Roman réagissait toujours de la même manière : il aboyait férocement dès qu’il percevait leur présence. Mary Ann avait appris à vérifier que toutes les portes étaient fermées, non parce que les ratons laveurs risquaient de débouler sans prévenir, mais parce que Roman les prendrait en chasse. Ce qui ne serait pas un scénario réjouissant, on l’avait avertie. Des années auparavant, Michael avait eu un caniche dont les yeux avaient, paraît-il, viré au rouge après qu’il avait été étranglé – oui, étranglé – par des ratons laveurs. Ces petits saligauds avaient des mains et étaient capables de se liguer pour affronter même de très gros chiens.
La porte du pavillon était fermée, mais Mary Ann retint Roman par son collier et lui murmura des paroles aussi apaisantes que possible.
« Tout va bien, mon chien. Ce ne sont que ces sales bêtes. »
Le chien continua de gronder entre ses dents jusqu’à ce que le tapage sur le toit se soit calmé et que les cris grinçants aient migré vers le jardin voisin.
« Tu vois, lui susurra-t-elle, c’est fini. »
Roman profita de l’occasion pour lui offrir son ventre en une pose invitante. Elle le grattouilla doucement quelques minutes jusqu’à ce que tous deux se retrouvent comme hypnotisés dans un espace de paix.
Tout à coup, le chien se releva et agita la queue joyeusement. Il alla à la porte et gratta pour sortir, avec ce bruit de gorge ridicule qu’il réservait aux gens qu’il connaissait.
Ayant entendu crisser le gravier dans l’allée, Mary Ann en déduisit que Ben et Michael étaient de retour. Elle sortit du lit et ouvrit.

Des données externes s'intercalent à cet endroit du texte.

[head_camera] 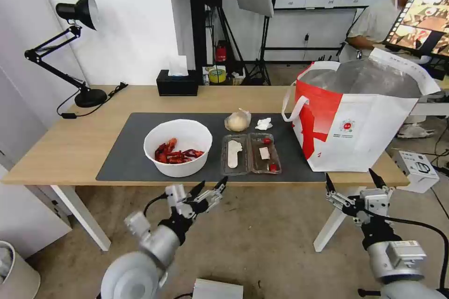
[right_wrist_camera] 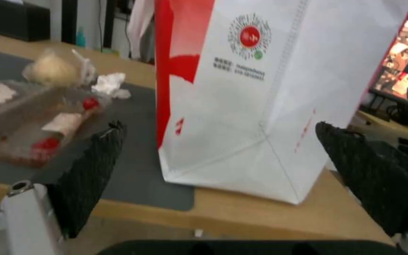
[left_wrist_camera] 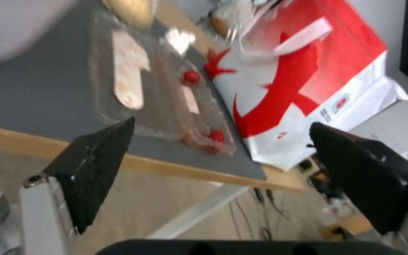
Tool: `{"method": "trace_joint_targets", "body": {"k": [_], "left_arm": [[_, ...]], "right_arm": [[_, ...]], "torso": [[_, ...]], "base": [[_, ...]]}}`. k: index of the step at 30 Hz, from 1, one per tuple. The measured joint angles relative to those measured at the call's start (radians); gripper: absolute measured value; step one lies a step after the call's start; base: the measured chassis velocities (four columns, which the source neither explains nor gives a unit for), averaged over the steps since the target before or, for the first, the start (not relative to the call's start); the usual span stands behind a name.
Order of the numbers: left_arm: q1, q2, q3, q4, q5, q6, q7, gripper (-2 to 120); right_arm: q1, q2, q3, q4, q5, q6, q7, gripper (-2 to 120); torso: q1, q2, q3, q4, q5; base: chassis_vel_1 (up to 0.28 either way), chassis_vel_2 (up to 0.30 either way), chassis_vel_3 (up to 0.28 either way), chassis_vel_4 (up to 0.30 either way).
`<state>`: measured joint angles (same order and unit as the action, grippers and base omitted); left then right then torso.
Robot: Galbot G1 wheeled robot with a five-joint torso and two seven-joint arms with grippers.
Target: Pick up the trash from the table and place it into the takeout bag.
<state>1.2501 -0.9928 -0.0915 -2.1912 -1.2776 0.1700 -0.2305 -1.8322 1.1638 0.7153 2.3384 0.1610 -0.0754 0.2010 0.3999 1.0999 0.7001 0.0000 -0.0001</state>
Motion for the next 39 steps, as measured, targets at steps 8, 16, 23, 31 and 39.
{"method": "trace_joint_targets", "body": {"k": [8,16,23,31,39], "left_arm": [[-0.137,-0.101,0.074,0.059,-0.178,0.042,-0.137,100],[-0.163,-0.173,0.089,0.089,-0.237,0.055,-0.209,100],[-0.169,-0.206,0.091,0.122,-0.256,0.063,-0.238,100],[-0.167,-0.264,0.083,0.172,-0.268,0.055,-0.257,100],[-0.182,-0.347,0.07,0.195,-0.28,0.054,-0.275,100]], "right_arm": [[-0.011,-0.002,0.014,-0.001,0.0,0.002,0.004,100],[-0.021,0.009,0.022,-0.004,-0.003,0.01,0.006,100],[-0.034,0.021,0.024,-0.006,-0.007,0.024,0.008,100],[-0.024,0.017,0.016,-0.031,-0.008,0.03,0.02,100],[0.007,-0.002,0.006,-0.068,-0.008,0.03,0.038,100]], "torso": [[0.0,0.0,0.0,-0.0001,0.0003],[0.0,0.0,0.0,-0.0001,0.0002],[0.0,0.0,0.0,0.0,0.0001],[0.0,0.0,0.0,0.0001,0.0001],[0.0,0.0,0.0,0.0001,0.0002]], "base": [[0.0,0.0,0.0,0.0],[0.0,0.0,0.0,0.0],[0.0,0.0,0.0,0.0],[0.0,0.0,0.0,0.0],[0.0,0.0,0.0,0.0]]}}
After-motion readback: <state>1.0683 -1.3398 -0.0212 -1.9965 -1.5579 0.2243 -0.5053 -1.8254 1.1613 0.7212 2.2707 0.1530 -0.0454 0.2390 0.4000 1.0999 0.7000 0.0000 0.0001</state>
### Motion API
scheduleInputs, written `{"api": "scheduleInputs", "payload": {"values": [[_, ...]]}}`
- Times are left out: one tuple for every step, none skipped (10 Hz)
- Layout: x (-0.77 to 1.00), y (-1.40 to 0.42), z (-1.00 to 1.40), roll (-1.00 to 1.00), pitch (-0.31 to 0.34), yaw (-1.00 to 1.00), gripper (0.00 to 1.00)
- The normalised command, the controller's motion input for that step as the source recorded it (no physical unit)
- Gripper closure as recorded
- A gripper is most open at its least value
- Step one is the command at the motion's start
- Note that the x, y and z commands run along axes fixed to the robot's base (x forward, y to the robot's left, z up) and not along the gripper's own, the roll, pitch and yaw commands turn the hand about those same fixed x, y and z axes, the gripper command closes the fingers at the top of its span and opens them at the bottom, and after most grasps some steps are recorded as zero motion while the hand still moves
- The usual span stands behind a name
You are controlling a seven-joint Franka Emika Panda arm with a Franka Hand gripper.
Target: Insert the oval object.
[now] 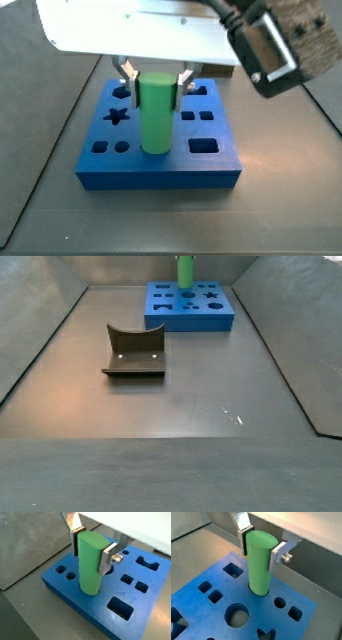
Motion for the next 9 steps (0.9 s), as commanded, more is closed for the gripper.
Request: {"api": "scheduleInputs", "payload": {"values": [[0.05,0.00,-0.21,0.00,0.000,-0.12,1.00],[0.04,0.00,-0.22,0.00,0.000,-0.12,1.00],[0.05,0.00,-0.23,0.00,0.000,-0.12,1.00],[0.02,0.00,-0.24,0.00,0.000,-0.11,1.00],[0.02,0.00,-0.25,0.00,0.000,-0.11,1.00],[0.00,0.00,-0.26,0.00,0.000,-0.10,1.00],[0.00,0.00,-0.17,0.00,0.000,-0.09,1.00],[0.00,0.00,0.00,-0.01,-0.016,0.00,1.00],[0.00,0.00,0.00,0.00,0.000,0.00,1.00]]}}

« Allez, file, ordonna-t-elle au chien. Va embrasser tes papas. » Mais la personne qui avait déclenché cette frénésie n’était ni Ben ni Michael, mais un vieux bonhomme voûté, vêtu d’un long manteau noir et chargé d’un sac en plastique blanc « Te voilà, Roman », fit-il d’un ton bourru. De sa main libre, il tira quelque chose de sa poche. Le chien engloutit la gourmandise et s’assit pour attendre la prochaine, comme si tous deux avaient déjà accompli ce rituel cent fois.
« Excusez-moi, lança Mary Ann sans quitter le seuil du pavillon. Si vous cherchez Michael et Ben, ils sont allés dîner dehors. »
Le vieil homme ne répondit pas. Il était trop loin pour que la lumière du porche l’éclairé, aussi était-il difficile de déchiffrer son expression. Quand, enfin, il s’approcha d’un pas mal assuré, il plongea de nouveau la main dans sa poche et en sortit un petit revolver noir qu’il pointa sur elle.
« Il faut qu’on parle », marmonna-t-il.